At least one embodiment of the present disclosure provides an optical system, a display apparatus, a glasses lens, and glasses.

At least one embodiment of the present disclosure provides an optical system, including: a lens assembly, including at least two lenses, the at least two lenses include a first surface, a second surface, a third surface, and a fourth surface that are sequentially arranged in a direction of an optical axis of the lens assembly, and the first surface is a convex surface; a transflective film, located on a side of the first surface away from the second surface; a polarizing reflective layer, located on a side of the second surface away from the first surface; and a first phase retardation film, located on a side of the first surface away from the transflective film, the lens assembly further includes a metasurface, the metasurface is located on the side of the second surface away from the first surface, and the metasurface is located on a light emitting side of the polarizing reflective layer; and the metasurface includes a first area and a second area surrounding at least part of the first area, and a focal power of the first area is less than a focal power of the second area.

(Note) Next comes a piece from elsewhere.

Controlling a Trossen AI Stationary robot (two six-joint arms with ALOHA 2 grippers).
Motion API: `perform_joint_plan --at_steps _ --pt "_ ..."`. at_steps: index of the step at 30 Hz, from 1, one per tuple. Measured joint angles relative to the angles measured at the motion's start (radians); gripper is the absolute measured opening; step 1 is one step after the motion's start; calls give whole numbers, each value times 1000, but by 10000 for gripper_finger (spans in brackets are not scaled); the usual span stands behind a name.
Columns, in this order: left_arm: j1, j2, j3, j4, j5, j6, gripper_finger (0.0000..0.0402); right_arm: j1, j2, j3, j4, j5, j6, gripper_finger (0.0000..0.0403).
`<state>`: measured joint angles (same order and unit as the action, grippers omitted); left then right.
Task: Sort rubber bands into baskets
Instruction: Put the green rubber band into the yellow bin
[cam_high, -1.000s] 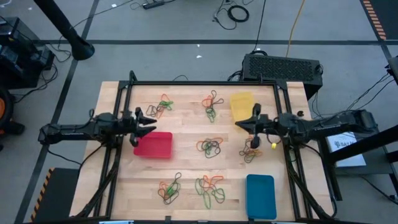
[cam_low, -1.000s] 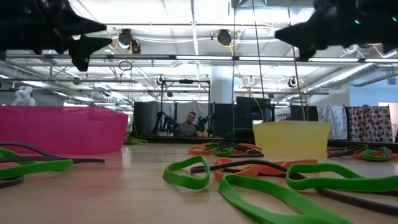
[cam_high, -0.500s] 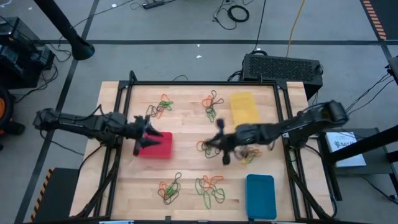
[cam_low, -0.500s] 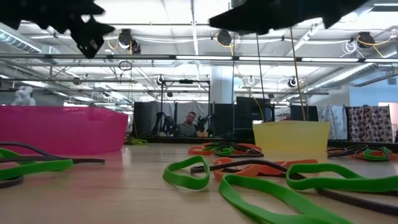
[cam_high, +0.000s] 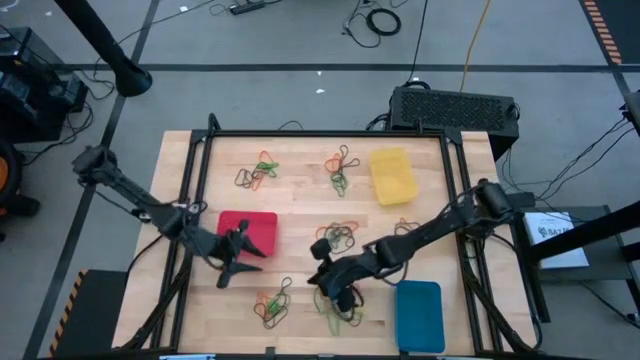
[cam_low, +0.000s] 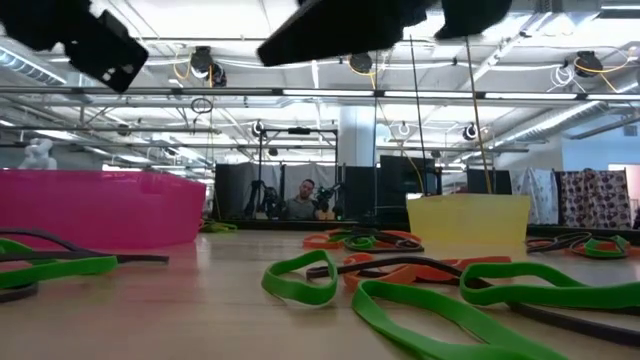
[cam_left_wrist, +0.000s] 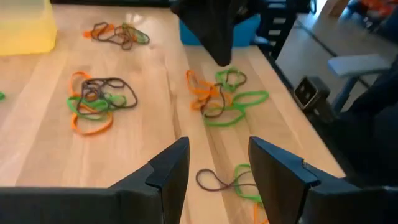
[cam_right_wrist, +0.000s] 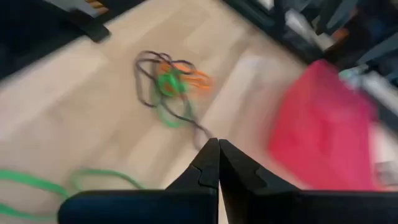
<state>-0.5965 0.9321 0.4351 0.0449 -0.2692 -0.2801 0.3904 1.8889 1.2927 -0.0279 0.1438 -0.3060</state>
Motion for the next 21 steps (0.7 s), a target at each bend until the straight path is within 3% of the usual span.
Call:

For example, according to at least one embodiment of the present disclosure, the metasurface includes a liquid crystal layer, and in the liquid crystal layer, a pitch of liquid crystal molecules located in any area of the first area is greater than a pitch of liquid crystal molecules located in any area of the second area.

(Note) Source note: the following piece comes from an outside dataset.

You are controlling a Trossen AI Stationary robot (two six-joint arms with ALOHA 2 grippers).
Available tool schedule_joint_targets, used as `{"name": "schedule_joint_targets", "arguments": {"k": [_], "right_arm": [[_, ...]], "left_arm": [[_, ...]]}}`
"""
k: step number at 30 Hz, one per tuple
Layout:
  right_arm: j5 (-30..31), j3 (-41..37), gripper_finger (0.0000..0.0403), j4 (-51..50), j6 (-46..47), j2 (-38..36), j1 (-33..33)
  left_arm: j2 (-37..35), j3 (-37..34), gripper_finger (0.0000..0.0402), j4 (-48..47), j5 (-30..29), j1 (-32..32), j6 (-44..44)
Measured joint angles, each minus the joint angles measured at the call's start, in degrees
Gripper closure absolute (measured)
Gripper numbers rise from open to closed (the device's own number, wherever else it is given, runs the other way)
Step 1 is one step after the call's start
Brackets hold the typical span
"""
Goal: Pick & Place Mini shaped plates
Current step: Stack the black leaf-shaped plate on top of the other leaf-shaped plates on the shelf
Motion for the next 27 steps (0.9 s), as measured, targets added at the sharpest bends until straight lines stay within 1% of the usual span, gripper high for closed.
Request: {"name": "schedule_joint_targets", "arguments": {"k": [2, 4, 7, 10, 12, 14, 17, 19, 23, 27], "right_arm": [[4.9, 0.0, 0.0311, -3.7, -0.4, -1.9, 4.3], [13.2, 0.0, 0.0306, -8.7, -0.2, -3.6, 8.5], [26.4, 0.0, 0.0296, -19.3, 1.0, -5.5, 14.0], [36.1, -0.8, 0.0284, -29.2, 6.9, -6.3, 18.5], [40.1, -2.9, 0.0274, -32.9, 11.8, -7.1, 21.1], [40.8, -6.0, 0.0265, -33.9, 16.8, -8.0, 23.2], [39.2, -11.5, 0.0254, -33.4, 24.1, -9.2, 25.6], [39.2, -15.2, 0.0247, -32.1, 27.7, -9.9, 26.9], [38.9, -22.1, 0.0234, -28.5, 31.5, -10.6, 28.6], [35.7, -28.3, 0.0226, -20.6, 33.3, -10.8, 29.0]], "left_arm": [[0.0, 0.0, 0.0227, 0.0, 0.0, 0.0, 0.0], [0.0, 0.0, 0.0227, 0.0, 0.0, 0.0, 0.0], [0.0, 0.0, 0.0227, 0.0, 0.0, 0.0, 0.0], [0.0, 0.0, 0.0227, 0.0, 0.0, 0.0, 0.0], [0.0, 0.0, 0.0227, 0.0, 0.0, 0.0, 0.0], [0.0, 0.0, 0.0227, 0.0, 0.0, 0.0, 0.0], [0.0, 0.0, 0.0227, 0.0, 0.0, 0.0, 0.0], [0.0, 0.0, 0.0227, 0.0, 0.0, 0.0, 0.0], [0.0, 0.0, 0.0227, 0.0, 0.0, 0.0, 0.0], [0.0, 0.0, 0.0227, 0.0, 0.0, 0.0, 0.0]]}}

For example, according to at least one embodiment of the present disclosure, a focal power of the metasurface gradually increases in a direction from a center of the first area to an edge of the first area.

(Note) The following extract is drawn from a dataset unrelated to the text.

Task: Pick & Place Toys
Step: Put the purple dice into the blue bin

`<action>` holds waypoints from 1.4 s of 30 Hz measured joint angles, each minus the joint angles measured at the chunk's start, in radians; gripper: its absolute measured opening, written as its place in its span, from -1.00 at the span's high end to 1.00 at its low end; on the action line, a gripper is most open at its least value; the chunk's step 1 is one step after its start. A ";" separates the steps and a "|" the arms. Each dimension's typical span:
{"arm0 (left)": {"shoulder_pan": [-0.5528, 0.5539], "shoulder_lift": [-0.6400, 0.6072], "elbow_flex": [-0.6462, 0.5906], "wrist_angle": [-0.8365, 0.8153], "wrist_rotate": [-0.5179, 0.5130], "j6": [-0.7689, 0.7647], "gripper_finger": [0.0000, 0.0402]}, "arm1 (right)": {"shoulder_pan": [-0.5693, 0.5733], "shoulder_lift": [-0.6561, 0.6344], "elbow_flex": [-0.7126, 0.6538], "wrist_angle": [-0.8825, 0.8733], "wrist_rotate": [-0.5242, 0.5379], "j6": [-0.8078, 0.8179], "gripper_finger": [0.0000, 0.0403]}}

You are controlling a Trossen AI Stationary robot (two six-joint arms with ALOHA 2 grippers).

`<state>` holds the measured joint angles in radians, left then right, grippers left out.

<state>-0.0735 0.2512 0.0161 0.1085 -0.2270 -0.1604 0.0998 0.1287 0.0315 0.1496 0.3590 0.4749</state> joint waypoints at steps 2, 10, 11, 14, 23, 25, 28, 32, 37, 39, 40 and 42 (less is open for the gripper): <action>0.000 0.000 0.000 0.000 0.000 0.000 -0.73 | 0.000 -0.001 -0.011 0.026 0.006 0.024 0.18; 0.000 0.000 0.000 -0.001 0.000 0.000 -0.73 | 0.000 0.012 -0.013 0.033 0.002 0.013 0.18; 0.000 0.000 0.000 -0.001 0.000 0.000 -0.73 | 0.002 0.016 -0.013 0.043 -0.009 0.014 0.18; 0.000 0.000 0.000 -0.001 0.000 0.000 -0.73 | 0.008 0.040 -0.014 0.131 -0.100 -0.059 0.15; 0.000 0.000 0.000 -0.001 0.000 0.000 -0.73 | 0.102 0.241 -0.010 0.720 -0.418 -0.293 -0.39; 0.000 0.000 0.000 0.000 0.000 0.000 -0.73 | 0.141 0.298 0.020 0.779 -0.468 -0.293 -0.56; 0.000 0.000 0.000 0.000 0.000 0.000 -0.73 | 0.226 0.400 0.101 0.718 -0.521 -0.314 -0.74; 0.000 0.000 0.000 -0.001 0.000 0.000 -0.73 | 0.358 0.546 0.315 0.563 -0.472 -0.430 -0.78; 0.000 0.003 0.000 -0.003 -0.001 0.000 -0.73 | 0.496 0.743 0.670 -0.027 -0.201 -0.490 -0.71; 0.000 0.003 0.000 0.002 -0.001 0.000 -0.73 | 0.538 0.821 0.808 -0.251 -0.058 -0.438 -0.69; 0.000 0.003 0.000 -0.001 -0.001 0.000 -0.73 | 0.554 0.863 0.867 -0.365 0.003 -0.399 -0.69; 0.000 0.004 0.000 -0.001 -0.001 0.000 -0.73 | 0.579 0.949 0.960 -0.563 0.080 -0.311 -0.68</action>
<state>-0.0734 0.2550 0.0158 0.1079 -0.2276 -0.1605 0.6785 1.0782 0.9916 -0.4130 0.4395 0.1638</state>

For example, according to at least one embodiment of the present disclosure, the focal power of the first area is 0.

For example, according to at least one embodiment of the present disclosure, the focal power of the metasurface in different areas of the first area is the same, and the focal power of the metasurface in different areas of the second area is the same.

For example, according to at least one embodiment of the present disclosure, the optical axis of the lens assembly runs through the first area.

For example, according to at least one embodiment of the present disclosure, the optical system further includes a linear polarizing film located between the second surface and the third surface, the polarizing reflective layer and the first phase retardation film are both located between the linear polarizing film and the first surface.

For example, according to at least one embodiment of the present disclosure, the optical system further includes a second phase retardation film, located between the linear polarizing film and the metasurface and configured to regulate light incident onto the metasurface.

For example, according to at least one embodiment of the present disclosure, the metasurface is disposed on the fourth surface, the fourth surface is a plane, or an absolute value of a curvature radius of the fourth surface is greater than 100 millimeters.

For example, according to at least one embodiment of the present disclosure, the metasurface is disposed on the third surface, the third surface is a plane, or an absolute value of a curvature radius of the third surface is greater than 100 millimeters.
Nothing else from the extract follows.